Several select committees have conducted hearings during the recess, notably the justice committee.
Last Friday saw the clash that all electoral law geeks have been waiting for: University of Otago professor Andrew Geddis versus the Electoral Amendment Bill.

Suffice to say, he knows his onions and if he takes issue with any part of amending the Electoral Act — as, in this case, he quite forcefully has — it would pay to take notice.
The Bill recommends a suite of changes to electoral laws, including revamping party financial reporting requirements and party registration processes and starching up the "treating" rules.
What Geddis specifically wished to tackle, though, was voter enrolment procedures. In a heavyweight bout scheduled for 12 rounds — well, in a routine submission lasting five minutes — Geddis first took on the Bill’s proposed restrictions on enrolment of new voters during an election period.
The government, in the name of speeding up the counting of votes on election night, has proposed that voter enrolment be closed well in advance of polling day, hopefully reducing the number of special votes needing to be verified and counted subsequently.
In his written submission Geddis expressed serious doubts that this was really an issue, noting that parties could negotiate based on election night results — the decision by any party not to do so was entirely up to it.

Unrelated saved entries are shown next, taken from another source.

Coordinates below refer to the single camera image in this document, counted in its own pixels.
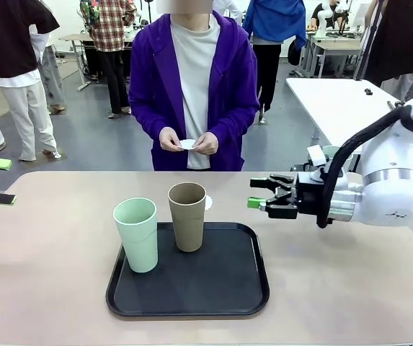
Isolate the person in black coat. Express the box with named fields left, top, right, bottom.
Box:
left=363, top=0, right=413, bottom=102

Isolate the person in black top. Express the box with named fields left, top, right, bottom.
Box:
left=0, top=0, right=63, bottom=162

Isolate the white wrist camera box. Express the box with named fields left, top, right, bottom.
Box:
left=306, top=145, right=328, bottom=166

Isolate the grey desk with robot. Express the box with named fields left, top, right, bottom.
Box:
left=305, top=30, right=365, bottom=79

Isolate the pale green plastic cup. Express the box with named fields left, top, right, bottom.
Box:
left=321, top=143, right=354, bottom=179
left=113, top=197, right=159, bottom=274

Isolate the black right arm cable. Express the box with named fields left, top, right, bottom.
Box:
left=316, top=104, right=413, bottom=229

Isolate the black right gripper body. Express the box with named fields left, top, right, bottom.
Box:
left=295, top=172, right=333, bottom=221

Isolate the person in blue jacket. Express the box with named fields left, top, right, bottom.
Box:
left=241, top=0, right=308, bottom=124

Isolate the person in plaid shirt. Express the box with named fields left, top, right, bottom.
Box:
left=79, top=0, right=137, bottom=119

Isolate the brown plastic cup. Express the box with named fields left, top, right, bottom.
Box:
left=167, top=182, right=208, bottom=252

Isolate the person's left forearm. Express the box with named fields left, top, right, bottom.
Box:
left=209, top=95, right=261, bottom=145

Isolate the grey background desk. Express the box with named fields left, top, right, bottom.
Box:
left=58, top=33, right=97, bottom=91

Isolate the black round bag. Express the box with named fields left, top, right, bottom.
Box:
left=287, top=37, right=303, bottom=67

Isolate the person's left hand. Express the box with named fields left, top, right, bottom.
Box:
left=192, top=131, right=219, bottom=156

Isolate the seated person in black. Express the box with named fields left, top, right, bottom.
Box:
left=308, top=0, right=340, bottom=30

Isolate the person's right forearm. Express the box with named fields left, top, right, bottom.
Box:
left=129, top=92, right=173, bottom=143

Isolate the white table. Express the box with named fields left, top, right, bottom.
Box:
left=285, top=77, right=413, bottom=173

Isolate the black plastic tray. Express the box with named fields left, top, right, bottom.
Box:
left=105, top=221, right=270, bottom=318

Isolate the person's right hand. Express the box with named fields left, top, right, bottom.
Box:
left=158, top=126, right=185, bottom=152

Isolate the person in white shirt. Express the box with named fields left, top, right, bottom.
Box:
left=213, top=0, right=243, bottom=26

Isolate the person in grey trousers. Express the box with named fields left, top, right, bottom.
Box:
left=29, top=25, right=66, bottom=113

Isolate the person in purple hoodie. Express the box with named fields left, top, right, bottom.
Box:
left=128, top=0, right=261, bottom=172

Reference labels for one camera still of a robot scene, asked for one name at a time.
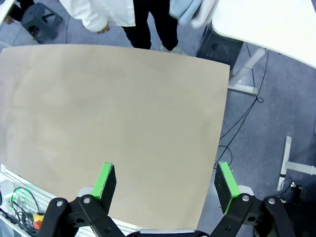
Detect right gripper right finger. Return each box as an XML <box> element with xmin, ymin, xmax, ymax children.
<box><xmin>209</xmin><ymin>161</ymin><xmax>297</xmax><ymax>237</ymax></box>

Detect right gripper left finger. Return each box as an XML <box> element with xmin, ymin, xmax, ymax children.
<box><xmin>43</xmin><ymin>162</ymin><xmax>126</xmax><ymax>237</ymax></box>

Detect white towel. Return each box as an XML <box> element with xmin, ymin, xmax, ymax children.
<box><xmin>191</xmin><ymin>0</ymin><xmax>221</xmax><ymax>29</ymax></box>

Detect blue-grey towel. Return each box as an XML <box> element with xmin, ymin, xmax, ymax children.
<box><xmin>169</xmin><ymin>0</ymin><xmax>198</xmax><ymax>27</ymax></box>

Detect person's right hand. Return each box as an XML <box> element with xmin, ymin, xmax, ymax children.
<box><xmin>96</xmin><ymin>23</ymin><xmax>111</xmax><ymax>35</ymax></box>

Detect white table foot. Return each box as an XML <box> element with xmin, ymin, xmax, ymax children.
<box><xmin>276</xmin><ymin>135</ymin><xmax>316</xmax><ymax>192</ymax></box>

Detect yellow emergency stop button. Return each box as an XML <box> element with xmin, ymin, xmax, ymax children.
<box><xmin>32</xmin><ymin>212</ymin><xmax>45</xmax><ymax>231</ymax></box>

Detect black box under table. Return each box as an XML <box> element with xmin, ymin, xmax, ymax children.
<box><xmin>197</xmin><ymin>24</ymin><xmax>244</xmax><ymax>73</ymax></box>

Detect white side table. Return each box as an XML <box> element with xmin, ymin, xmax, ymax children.
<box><xmin>211</xmin><ymin>0</ymin><xmax>316</xmax><ymax>96</ymax></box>
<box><xmin>0</xmin><ymin>0</ymin><xmax>16</xmax><ymax>24</ymax></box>

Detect person in white shirt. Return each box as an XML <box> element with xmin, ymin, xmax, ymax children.
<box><xmin>59</xmin><ymin>0</ymin><xmax>185</xmax><ymax>54</ymax></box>

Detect grey step stool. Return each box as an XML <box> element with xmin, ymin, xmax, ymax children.
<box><xmin>21</xmin><ymin>2</ymin><xmax>64</xmax><ymax>44</ymax></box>

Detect black floor cable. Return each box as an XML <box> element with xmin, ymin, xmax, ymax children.
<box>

But for his in person submission, Geddis focused on a potential pitfall with another new provision in the Bill: introduction of the ability of the Electoral Commission to change someone’s electorate enrolment details without the individual asking them to.
At the moment, the commission sends voting update reminders to people’s last known addresses, even if it is fairly certain they no longer live there. At some places Southern Say has lived, electoral mail has arrived for people who have not dwelled there for a decade.
The law change, if enacted, would allow the commission to automatically update addresses if it had compelling evidence that they had changed — which Geddis supports.
But should that change be a mistake — the scenario Geddis gave was of a university student at Otago who resides in Epsom, and wishes for that to continue to be their residence, but is instead automatically enrolled in the Dunedin electorate — there is no way to change back during the voting period.
And therein lay the problem vexing Geddis this day. Quite apart from his lack of confidence that the average student could find their way to a letterbox to check their mail — an observation which drew plenty of laughter from the committee — Geddis was also concerned that the notification issue would result in many voters heading to their nearest polling place thinking that they were about to vote in electorate A, only to be told that they now lived in electorate B, hence curbing their electoral rights.
More chillingly, Geddis said, the proposed change and its potential for disallowing people from voting in what they considered to be "their" electorate could result in electoral petitions if, in a close election, the number of voters unwittingly, unwillingly or wrongfully transferred out of their electorate was in the vicinity of the winning margin.
"No-one wants the courts deciding the result of an election," he said, as the committee members nodded earnestly.
"Making this wrong even worse," he pointed out in his written submission, "is that the votes of the affected electors predictably favour certain political parties. And these political parties currently make up a parliamentary minority, meaning that reducing the votes they may receive at the next election will make it harder for them to replace the current governing majority.
"As such, what subpart one represents is a current governing majority changing electoral law in a way that will benefit their chances of being re-elected ... I invite the committee to consider whether this really is the appropriate way to set the electoral rules of our country."
Also in his written submission, Geddis tackled his other bugbear with the Bill, the political football of prisoner voting.
This has been kicked back and forth between left and right for several years; the left believes that voting is a right which no-one should ever be deprived of, while the right believes it is a privilege and that once you are convicted of an imprisonable offence you should lose that right.
A National-led government, controversially and against Bill of Rights objections, stripped prisoners of the vote, only for the last Labour-led government to restore them. The tide has changed and a law change is imminent, despite the best efforts of Geddis and many others to effect a Canute-like halt to it.
"It is disappointing that this tired old issue has been resurrected in an attempt to position the governing majority as being appropriately tough on crime," he wrote, before reiterating such hardy objections as its arbitrariness — for example, an offender whose 30-month sentence ends just before an election will be able to vote, whereas someone in jail for a month which encompasses election day will not.
The other, better example Geddis gave was of two offenders convicted of similar offences, but one receives a term of home detention while the other is imprisoned. One gets to vote; the other does not.
"This arbitrary removal of the right to vote means that, if enacted, Parliament will be legislating to impose a rights limit that cannot be justified. That’s an abdication of the legislator’s responsibility," he wrote.
"No matter how ‘popular’ this measure may seem, or whatever its superficial ‘common sense’ appeal, this committee’s job is to subject the proposal to some rigorous policy scrutiny and to consider what it means for a country to be committed to the concept of individual rights."